◆ **What is needed**:
Your copy should start at the line with "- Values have" and end at the line with "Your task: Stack" in the data below. Transcribe only those lines, exactly, pictures excluded.
[Start of section]
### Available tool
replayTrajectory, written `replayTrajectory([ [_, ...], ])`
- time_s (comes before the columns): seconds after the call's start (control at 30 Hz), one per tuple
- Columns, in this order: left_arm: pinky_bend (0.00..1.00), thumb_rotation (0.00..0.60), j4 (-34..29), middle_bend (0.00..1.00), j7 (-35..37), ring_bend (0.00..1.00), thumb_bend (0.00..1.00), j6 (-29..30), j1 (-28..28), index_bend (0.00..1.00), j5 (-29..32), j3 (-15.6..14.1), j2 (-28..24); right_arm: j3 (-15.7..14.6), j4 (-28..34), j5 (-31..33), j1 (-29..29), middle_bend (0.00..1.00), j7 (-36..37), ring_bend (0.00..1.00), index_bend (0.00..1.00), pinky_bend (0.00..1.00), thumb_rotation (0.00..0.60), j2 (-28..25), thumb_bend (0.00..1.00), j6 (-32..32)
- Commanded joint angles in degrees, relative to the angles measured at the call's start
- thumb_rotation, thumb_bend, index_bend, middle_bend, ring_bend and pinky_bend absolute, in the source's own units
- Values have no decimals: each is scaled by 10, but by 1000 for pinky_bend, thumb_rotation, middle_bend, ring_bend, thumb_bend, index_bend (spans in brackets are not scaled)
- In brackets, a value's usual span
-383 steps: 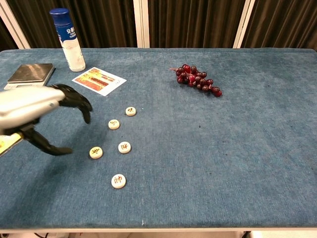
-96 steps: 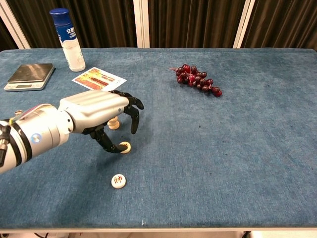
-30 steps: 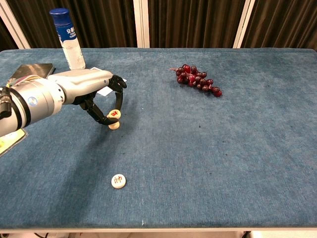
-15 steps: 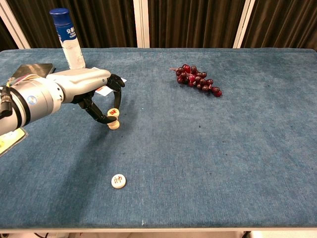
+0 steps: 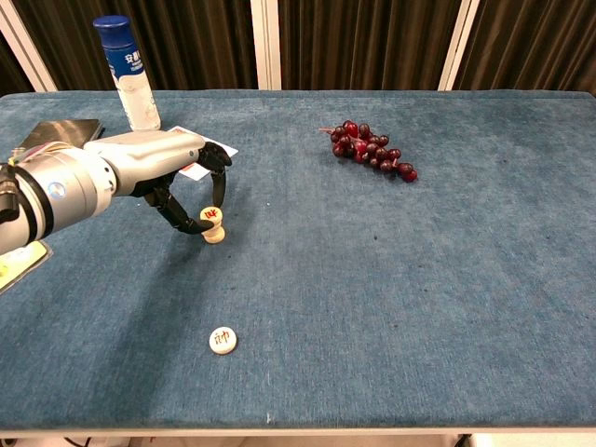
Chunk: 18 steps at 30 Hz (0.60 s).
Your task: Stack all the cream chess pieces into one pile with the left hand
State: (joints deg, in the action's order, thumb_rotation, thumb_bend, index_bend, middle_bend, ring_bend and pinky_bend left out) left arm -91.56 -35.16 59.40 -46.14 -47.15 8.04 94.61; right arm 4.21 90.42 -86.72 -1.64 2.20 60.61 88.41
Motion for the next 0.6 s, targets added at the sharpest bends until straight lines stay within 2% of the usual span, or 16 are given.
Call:
replayTrajectory([
  [0.03,0,600,0,91,3,0,300,2,1,453,-4,-1,0,0,1,-1,0,96,0,0,0,45,600,0,169,0],
  [0.33,0,600,-10,91,3,0,293,8,3,453,-5,-3,-5,0,0,0,1,96,1,0,0,45,600,0,169,2],
  [0.6,0,600,-53,91,16,0,290,53,25,453,-85,-23,-26,-1,0,-3,2,96,1,0,0,45,600,0,169,4],
])
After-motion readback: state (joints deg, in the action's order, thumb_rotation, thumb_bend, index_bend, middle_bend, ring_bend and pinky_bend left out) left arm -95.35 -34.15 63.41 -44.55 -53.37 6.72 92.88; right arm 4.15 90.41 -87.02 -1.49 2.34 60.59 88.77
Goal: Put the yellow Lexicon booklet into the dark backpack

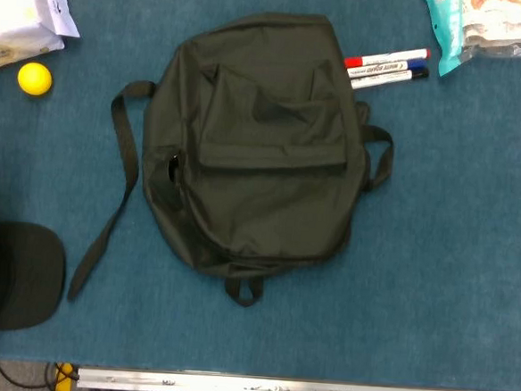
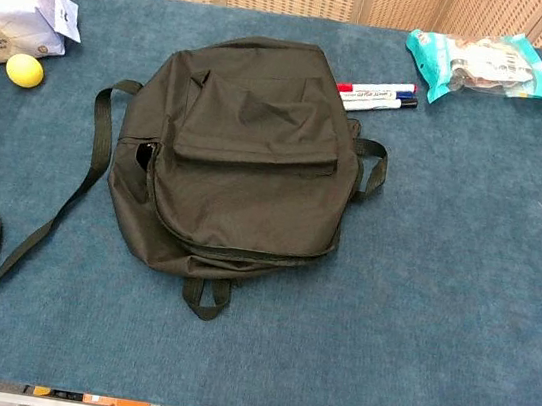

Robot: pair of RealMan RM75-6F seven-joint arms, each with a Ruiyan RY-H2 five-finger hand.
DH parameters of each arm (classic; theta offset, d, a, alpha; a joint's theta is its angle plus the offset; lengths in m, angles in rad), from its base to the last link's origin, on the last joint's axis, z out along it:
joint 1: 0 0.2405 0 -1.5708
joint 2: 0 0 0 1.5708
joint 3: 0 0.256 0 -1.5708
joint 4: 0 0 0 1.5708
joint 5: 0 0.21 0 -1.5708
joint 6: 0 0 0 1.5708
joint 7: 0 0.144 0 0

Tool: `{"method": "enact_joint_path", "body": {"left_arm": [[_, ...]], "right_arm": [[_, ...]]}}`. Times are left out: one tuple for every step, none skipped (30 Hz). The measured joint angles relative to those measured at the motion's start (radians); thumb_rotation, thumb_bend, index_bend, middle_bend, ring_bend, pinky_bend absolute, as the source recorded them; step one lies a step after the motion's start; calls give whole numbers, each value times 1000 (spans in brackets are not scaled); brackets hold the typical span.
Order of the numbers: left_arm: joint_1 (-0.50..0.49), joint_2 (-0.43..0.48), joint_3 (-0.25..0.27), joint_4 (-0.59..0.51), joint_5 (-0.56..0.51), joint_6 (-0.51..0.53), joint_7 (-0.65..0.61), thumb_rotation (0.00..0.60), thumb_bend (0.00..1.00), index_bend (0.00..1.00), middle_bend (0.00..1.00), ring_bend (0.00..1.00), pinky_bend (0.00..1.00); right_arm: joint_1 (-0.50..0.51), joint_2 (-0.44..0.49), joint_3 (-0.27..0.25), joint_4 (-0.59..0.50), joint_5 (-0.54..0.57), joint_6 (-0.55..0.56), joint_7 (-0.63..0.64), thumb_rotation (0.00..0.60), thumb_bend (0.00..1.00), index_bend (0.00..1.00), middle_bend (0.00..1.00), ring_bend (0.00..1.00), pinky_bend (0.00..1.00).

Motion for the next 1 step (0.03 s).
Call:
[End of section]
◆ **Expected answer**:
- Values have no decimals: each is scaled by 10, but by 1000 for pinky_bend, thumb_rotation, middle_bend, ring_bend, thumb_bend, index_bend (spans in brackets are not scaled)
- In brackets, a value's usual span
-383 steps: 
-96 steps: 
-30 steps: 
-15 steps: 
+0 steps: 
Chunk: 18 steps at 30 Hz (0.60 s).
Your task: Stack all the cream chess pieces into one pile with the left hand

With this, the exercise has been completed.